O Congresso Nacional inicia recesso em 17 de julho sem votar propostas importantes, como o fim da escala 6×1 e a PEC da segurança pública. A paralisação ocorre em meio à campanha eleitoral, adiando a análise de temas cruciais para após o pleito de outubro.
Entre os pontos pendentes, está a Medida Provisória que trata da “taxa das blusinhas”, imposto sobre compras internacionais. A proposta não avançou devido a divergências entre o presidente do Senado e o presidente do governo. A cobrança do tributo deve retornar em 11 de setembro, caso a MP não seja aprovada pela comissão mista e pelos plenários até essa data.

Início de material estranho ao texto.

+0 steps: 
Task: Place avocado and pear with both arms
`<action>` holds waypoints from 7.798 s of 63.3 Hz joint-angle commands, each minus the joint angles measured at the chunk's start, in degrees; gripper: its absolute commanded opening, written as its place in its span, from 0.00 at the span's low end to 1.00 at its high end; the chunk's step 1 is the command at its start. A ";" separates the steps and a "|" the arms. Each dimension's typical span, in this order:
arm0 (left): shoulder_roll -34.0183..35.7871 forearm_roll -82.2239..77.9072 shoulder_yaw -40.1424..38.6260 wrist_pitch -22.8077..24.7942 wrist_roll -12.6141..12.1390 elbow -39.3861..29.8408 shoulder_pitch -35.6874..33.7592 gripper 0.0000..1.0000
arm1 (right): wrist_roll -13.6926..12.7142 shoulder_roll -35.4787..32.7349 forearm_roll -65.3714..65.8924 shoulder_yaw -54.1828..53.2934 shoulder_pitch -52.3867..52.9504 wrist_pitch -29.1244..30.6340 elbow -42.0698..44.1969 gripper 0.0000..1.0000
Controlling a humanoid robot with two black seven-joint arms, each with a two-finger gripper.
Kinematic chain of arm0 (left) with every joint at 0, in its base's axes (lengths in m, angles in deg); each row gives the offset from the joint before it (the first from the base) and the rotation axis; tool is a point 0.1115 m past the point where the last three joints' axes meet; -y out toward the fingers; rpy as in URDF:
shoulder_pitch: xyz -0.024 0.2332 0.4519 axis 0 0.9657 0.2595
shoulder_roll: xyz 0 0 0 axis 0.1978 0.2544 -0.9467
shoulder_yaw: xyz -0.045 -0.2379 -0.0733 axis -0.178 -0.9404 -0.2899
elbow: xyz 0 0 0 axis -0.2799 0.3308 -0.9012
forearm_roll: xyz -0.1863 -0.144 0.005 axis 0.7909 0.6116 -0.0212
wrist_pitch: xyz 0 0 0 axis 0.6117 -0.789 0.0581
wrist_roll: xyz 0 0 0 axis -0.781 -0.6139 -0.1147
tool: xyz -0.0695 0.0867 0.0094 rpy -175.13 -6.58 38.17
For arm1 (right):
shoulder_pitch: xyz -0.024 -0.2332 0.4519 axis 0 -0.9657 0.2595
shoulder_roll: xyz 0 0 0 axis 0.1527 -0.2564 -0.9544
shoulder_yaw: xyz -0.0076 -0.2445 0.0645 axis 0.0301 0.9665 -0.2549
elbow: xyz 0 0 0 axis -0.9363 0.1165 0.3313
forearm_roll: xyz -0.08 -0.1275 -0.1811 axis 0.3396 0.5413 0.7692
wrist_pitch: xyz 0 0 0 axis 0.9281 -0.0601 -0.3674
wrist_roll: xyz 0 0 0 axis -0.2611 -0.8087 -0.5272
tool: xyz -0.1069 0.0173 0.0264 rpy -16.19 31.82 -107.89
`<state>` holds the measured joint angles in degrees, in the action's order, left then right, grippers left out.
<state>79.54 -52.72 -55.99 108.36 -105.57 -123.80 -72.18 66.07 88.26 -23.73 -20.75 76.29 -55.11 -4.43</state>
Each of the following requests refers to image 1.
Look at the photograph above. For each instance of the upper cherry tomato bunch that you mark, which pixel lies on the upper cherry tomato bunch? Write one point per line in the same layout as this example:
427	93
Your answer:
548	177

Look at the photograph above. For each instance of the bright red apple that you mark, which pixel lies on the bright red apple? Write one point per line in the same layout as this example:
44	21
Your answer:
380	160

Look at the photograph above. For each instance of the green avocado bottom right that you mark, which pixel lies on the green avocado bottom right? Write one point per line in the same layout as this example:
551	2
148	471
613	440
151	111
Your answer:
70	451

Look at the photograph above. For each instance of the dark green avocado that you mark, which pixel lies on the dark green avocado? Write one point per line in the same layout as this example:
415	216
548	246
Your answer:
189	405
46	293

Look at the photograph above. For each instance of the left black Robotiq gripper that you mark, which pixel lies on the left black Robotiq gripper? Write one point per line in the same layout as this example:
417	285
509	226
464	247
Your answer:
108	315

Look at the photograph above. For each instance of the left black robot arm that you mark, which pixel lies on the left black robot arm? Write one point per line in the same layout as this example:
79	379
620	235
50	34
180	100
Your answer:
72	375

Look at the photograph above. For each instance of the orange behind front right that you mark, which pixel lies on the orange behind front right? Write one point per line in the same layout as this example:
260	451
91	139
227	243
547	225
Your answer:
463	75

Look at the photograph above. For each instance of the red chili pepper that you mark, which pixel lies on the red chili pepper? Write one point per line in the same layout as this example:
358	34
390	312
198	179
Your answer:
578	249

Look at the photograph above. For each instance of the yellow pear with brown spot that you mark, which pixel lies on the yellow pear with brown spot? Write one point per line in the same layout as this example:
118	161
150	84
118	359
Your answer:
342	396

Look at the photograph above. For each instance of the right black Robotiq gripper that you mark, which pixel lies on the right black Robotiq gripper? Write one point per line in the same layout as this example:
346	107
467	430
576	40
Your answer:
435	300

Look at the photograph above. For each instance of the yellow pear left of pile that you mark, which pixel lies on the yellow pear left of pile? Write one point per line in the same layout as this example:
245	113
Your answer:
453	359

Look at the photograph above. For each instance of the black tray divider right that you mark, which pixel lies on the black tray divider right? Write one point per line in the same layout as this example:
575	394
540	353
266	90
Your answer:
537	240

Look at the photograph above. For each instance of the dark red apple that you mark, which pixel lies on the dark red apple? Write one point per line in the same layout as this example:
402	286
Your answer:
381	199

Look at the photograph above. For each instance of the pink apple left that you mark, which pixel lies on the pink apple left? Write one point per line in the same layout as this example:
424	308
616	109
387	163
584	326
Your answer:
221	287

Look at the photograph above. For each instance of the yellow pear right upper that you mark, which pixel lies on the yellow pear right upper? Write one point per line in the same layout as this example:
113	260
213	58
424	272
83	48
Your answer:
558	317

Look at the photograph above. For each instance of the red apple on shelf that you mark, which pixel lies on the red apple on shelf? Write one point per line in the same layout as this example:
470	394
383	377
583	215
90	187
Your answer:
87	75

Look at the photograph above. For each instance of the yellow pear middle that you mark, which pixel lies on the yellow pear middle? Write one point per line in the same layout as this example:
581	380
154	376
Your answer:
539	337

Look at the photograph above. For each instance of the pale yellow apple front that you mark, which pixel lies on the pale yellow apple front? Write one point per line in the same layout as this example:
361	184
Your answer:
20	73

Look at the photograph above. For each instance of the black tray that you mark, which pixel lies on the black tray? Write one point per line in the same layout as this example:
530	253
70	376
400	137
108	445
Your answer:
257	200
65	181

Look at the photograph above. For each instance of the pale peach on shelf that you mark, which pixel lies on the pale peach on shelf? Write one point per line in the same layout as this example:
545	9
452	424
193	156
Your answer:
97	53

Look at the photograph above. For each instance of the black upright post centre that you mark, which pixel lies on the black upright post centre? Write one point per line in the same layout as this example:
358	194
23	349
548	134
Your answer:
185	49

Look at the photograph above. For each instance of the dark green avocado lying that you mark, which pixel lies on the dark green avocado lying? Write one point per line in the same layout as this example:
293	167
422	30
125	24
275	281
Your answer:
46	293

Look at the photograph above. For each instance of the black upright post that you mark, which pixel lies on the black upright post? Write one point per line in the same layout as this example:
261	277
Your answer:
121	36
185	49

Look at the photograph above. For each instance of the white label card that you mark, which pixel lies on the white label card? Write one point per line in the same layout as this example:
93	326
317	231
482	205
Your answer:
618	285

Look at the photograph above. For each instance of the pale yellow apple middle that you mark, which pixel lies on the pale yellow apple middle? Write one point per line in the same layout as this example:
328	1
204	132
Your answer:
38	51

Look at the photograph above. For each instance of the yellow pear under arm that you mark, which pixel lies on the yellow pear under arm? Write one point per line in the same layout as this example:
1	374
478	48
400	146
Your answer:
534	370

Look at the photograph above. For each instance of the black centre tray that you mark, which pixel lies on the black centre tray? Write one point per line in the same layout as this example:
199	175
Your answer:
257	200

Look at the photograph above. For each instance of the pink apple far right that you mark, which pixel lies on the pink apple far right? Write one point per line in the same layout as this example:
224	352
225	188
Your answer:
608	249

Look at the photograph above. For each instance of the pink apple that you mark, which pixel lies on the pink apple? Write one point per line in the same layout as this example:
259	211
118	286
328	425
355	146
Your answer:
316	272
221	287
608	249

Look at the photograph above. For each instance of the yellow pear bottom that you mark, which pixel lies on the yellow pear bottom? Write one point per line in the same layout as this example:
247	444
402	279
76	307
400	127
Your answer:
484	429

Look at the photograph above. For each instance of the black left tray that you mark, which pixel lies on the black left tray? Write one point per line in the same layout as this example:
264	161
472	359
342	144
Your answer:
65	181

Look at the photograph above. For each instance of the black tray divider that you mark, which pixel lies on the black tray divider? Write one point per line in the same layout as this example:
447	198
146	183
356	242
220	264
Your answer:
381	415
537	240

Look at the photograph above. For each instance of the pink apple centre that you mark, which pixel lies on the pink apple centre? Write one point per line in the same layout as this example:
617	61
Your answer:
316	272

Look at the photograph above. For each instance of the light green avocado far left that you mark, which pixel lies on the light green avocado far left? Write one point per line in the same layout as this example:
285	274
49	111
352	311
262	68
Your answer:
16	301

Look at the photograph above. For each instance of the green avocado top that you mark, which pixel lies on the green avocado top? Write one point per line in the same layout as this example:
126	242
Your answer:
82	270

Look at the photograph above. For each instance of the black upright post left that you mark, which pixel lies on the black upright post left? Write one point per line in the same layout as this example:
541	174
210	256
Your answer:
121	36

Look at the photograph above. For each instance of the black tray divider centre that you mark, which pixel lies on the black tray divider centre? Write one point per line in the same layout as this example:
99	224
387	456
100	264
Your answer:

A PEC da Segurança, uma das prioridades do governo, está travada no Senado desde março, mesmo após aprovação na Câmara. Outras pautas incluem a atualização do limite de faturamento do MEI e o projeto de lei que criminaliza a misoginia, que foi adiado na Câmara por falta de consenso entre partidos.
A regulação da inteligência artificial também não progrediu em comissões especiais. Líderes partidários indicam que a votação de propostas dependerá do perfil dos eleitos em outubro. O governo pressiona pela votação da PEC 6×1 antes da eleição, mas o presidente do Senado afirmou não ter pressa na tramitação.